Emily encouraged me to interview Lynn Nadeau, and Transom showed me how to make it happen. Spending every dollar of my tax refund, I purchased a Marantz PMD670 digital audio recorder, a Shure Beta 87C cardioid microphone, and Sennheiser HD 280 Pro headphones. I downloaded Audacity (at Transom’s urging) and ventured north to Marblehead to capture Lynn’s remarkable voice.

Soon after this, I was accepted into the month-long National Playwrights Conference at the Eugene O’Neill Theater Center in Waterford, CT. Although ostensibly there to spend a week developing a new play, I utilized the rest of my time to work on audio projects, including the Nadeau piece. (I think it’s fair to say that I was the only writer sitting in his room that month experimenting with Audacity.)

I came away from the O’Neill with a half-hour-long edit featuring audio of Lynn from the interview, barely audible clips of Greg and Ted from the memorial service, and only-slightly-better-sounding audio of Doug from the cable documentary. Music was by a mishmash of composers, among them Radiohead, Angelo Badalamenti, and Clint Mansell. It packed an emotional punch, but it was also a bit of a mess.

The piece lay fallow for some time. “The Next Big Thing” folded, and a blind submission to “This American Life” yielded only a curt form response. It was then that I mailed the piece to Transom, where I’d started the journey two years prior. (Note to self: when you think a piece is done, don’t send it out blindly. Send it to people who know radio. Believe it or not, they’re out there, and willing to listen.)

In November 2007, three years after I’d first approached Lynn with the idea, I received an e-mail from Jay Allison inquiring as to whether I had any desire to continue working on the piece. I immediately answered “yes,” and contacted Lynn to let her know that the story might see the light of day after all.

Months of discussion via e-mail ensued in which Jay encouraged me to rethink the piece – perhaps, he suggested, it wasn’t a documentary about one man’s struggle with a disease, but the story of a marriage, told by an outsider impressed by a family so unlike his own. Jay questioned my music choices, pointing out something that had not occurred to me – that with radio documentaries, it’s not necessarily about what “sounds good,” but what is most organic and germane to the piece.

In May 2008 I accepted Jay’s invitation to come to Woods Hole and work beside him in his studio.

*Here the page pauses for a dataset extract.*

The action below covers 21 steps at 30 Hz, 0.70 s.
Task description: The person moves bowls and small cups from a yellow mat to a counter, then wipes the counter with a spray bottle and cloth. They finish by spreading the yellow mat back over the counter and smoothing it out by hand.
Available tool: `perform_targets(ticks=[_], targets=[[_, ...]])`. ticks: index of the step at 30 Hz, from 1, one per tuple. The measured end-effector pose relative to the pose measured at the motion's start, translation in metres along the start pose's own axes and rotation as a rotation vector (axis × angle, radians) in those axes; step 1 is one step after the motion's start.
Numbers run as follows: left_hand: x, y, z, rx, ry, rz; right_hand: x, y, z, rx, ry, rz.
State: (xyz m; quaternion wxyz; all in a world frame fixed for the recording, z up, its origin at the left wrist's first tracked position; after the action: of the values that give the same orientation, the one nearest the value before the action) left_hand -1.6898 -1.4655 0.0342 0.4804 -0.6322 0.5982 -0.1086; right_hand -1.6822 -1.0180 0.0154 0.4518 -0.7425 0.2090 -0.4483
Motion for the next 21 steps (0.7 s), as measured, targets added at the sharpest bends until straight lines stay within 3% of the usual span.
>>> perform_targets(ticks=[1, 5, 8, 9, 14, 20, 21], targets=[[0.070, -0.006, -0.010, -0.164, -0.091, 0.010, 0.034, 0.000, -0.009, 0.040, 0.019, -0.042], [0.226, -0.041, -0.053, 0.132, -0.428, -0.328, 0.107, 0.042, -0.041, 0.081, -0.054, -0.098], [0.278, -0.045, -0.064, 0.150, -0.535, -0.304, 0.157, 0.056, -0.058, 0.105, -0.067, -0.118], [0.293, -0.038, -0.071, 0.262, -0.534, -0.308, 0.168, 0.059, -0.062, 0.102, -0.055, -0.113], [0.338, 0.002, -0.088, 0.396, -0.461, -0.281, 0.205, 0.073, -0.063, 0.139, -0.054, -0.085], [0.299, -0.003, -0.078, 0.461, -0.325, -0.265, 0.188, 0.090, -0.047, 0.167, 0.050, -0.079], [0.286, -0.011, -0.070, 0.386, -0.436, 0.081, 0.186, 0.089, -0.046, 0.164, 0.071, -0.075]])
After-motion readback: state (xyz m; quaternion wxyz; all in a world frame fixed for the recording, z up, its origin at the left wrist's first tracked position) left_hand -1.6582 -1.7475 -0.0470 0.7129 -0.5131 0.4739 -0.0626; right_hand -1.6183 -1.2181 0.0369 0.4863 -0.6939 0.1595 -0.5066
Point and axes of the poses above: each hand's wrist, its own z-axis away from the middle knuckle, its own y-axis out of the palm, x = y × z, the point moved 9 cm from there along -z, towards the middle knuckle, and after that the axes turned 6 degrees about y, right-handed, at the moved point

It was there, over the course of three and a half days, that we painstakingly re-edited the piece, re-wrote and recorded the voice-over, removed pesky “p-pops,” chose new music (Beethoven, from an e-mail detailing Doug’s eclectic musical preferences), and removed the scratchy audio of Greg and Ted. The latter decision was by far the most difficult for me, but upon reading through the script, we realized that the piece flowed better, and felt more focused, when it concentrated on Lynn and Doug. The boys would have a presence, of course – one couldn’t tell the story of the family without them – but they would appear in the narration only. These changes resulted in a much-improved edit that ran twenty-one minutes, down from the original thirty-one.

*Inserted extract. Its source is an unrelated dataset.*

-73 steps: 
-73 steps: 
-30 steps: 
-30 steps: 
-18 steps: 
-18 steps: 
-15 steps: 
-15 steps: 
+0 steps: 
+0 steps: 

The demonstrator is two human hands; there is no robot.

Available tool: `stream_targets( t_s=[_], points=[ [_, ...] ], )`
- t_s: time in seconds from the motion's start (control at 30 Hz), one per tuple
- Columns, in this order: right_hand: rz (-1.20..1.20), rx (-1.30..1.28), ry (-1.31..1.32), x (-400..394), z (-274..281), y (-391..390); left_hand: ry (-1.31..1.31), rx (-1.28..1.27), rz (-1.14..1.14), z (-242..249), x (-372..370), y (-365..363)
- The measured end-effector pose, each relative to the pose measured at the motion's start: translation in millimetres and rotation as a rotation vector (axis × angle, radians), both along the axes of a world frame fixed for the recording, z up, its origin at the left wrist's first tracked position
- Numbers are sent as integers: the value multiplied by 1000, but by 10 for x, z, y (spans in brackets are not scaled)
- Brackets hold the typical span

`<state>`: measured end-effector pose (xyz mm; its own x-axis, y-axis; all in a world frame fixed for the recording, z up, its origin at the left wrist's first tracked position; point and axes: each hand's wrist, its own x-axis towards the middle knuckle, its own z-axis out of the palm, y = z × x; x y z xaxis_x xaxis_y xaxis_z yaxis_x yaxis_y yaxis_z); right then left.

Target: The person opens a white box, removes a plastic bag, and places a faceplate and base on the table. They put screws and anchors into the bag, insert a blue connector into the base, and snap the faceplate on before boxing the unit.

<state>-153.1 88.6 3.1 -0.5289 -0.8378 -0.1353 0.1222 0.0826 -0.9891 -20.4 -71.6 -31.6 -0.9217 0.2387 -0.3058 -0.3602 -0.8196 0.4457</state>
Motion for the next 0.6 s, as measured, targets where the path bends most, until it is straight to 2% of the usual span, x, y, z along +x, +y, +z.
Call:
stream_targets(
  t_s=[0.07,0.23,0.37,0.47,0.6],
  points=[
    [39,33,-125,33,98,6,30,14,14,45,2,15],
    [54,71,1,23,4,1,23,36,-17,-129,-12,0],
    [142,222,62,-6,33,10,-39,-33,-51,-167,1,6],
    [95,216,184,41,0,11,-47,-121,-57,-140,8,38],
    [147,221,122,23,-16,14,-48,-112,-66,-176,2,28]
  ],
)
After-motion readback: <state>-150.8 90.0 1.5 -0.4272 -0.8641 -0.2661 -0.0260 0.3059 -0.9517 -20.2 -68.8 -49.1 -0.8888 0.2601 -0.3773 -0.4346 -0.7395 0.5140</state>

I am deeply indebted to Lynn Nadeau for allowing me the opportunity to describe her amazing, frustrating, inspiring life with Doug. And of course I have nothing but praise for Jay Allison and the staff of Transom, for believing in this piece and for giving me a platform to share the story. Having initially consulted Transom as a definitive source of information about audio tools and techniques, it feels natural and appropriate for the piece to find its home here.